AlphaGo vs Lee Sedol – The new AI Challenge | Marc's Machine Learning Blog

AlphaGo vs Lee Sedol – The new AI Challenge

Posted: 2016-03-12 in research
Tags: Deep Learning, Reinforcement Learning

On March 4, I was contacted by the Xinhua News Agency to comment on the upcoming Go match between Google DeepMind’s AlphaGo algorithm and the top-Go player Lee Sedol. I am posting the questions and answers below:

Question: DeepMind says that AlphaGo combines an advanced tree search with deep neural networks, which allows the program to predict what the next move will be. So what is the advantage of AlphaGo AI design over traditional AI methods, which construct a search tree over all possible positions?

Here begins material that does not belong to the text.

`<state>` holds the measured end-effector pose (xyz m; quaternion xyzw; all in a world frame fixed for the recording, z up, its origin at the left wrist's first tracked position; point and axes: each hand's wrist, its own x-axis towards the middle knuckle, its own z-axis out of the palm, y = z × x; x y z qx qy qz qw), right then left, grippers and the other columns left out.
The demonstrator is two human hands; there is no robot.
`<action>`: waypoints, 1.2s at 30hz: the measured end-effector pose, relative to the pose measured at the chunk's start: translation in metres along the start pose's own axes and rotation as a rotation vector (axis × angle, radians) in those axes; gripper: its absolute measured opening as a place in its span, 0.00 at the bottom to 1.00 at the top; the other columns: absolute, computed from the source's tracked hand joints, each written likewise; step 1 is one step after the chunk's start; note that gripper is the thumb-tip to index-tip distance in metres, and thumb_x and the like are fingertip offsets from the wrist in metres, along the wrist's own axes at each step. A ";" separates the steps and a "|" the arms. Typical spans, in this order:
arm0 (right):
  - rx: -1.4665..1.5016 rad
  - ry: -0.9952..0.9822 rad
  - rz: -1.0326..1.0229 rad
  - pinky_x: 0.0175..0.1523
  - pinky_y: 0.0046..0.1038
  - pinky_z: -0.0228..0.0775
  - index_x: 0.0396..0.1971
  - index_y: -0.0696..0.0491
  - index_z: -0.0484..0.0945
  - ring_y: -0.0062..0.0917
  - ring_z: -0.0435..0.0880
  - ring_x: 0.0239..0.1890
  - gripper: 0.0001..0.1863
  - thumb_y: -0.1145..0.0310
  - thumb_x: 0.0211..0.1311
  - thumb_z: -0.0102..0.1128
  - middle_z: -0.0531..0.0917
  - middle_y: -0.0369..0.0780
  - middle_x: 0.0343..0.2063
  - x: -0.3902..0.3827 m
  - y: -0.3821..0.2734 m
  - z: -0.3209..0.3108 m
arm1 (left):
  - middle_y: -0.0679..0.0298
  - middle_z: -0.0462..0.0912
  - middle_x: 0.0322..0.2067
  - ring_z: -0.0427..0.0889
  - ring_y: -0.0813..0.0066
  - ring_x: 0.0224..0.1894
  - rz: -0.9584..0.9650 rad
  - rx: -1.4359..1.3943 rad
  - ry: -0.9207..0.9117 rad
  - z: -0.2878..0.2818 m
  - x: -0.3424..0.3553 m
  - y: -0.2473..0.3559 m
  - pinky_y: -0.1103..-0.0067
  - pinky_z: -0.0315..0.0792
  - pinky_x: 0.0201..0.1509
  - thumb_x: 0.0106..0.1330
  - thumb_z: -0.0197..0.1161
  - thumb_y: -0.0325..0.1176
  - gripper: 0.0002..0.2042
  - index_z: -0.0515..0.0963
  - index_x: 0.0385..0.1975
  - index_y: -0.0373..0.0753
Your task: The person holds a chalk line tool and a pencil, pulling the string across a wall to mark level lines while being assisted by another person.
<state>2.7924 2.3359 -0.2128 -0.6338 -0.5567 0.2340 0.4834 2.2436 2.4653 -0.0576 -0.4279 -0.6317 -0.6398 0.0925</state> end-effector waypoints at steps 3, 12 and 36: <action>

Answer: A central challenge of Go is that building and searching through the complete search tree is impossible: We are talking about $250^{150}$ different possible game outcomes. In nature, we could imagine a tree that grows from the ground to the sky. The ground (root) is the state of the game in the beginning. Every move in the game would split up the current branch into 250 new ones. Each new branch splits up 250 times again, and so on. If we repeat this 150 times (the number of moves a typical game lasts), we end up with 10^360 branches at the end, an unimaginably large number. And this number is the number of potential game outcomes of Go, such that exhaustive brute-force search for the best game strategy is impossible. Therefore, approximations need to be made.
AlphaGo combines Deep Learning and Monte Carlo Tree Search (MCTS) to play Go at a professional level. MCTS is a heuristic search strategy that analyzes the most promising moves in a game by expanding the search tree based on random sampling of the search space. MCTS is used by the previous state-of-the-art Go playing systems, which played well on smaller boards. However, for the full board, MCTS cannot be applied because the search tree is simply too huge.
AlphaGo’s key insight is a clever strategy to reduce the complexity of the search tree using Deep Learning techniques: 1) The depth of the search tree is reduced by simulating possible games up to some point (say, ten moves ahead) and estimating the quality of the game play from here using a “value network”. 2) The width of the search tree is reduced by exploring only a small number of promising branches. These branches are selected by the “policy network”.
Therefore, AlphaGo provides an interesting way of reducing the complexity of huge search trees in decision making problems, which is not specific to the game of Go, but can be more widely applied.

Question: What area can the machine learning techniques behind the computer program AlphaGo be applied to? Facial-recognition processing and predictive search?

Answer: There are two key ingredients in AlphaGo: Deep Learning and Monte-Carlo Tree Search. Both of them individually have many successful applications: Deep Learning is already being applied to various areas, such as image recognition, text translation, audio/text processing, face recognition, reinforcement learning, robotics, etc. Monte Carlo Tree Search is often used in Game Play AI, e.g., board games (e.g., Go, chess, Hex, Settlers of Catan), real-time video games (e.g., Pac-Man, Fable Legends), skat or poker.
AlphaGo now combines MCTS and Deep Learning, which will allow us to explore a new class of problems: Incredibly hard decision-making problems with huge data bases of decision outcomes. Immediate applications are currently unclear, but it may be possible for companies with huge data bases, such as Google, to phrase some of their core businesses as a problem that AlphaGo can solve (e.g., ranking of websites).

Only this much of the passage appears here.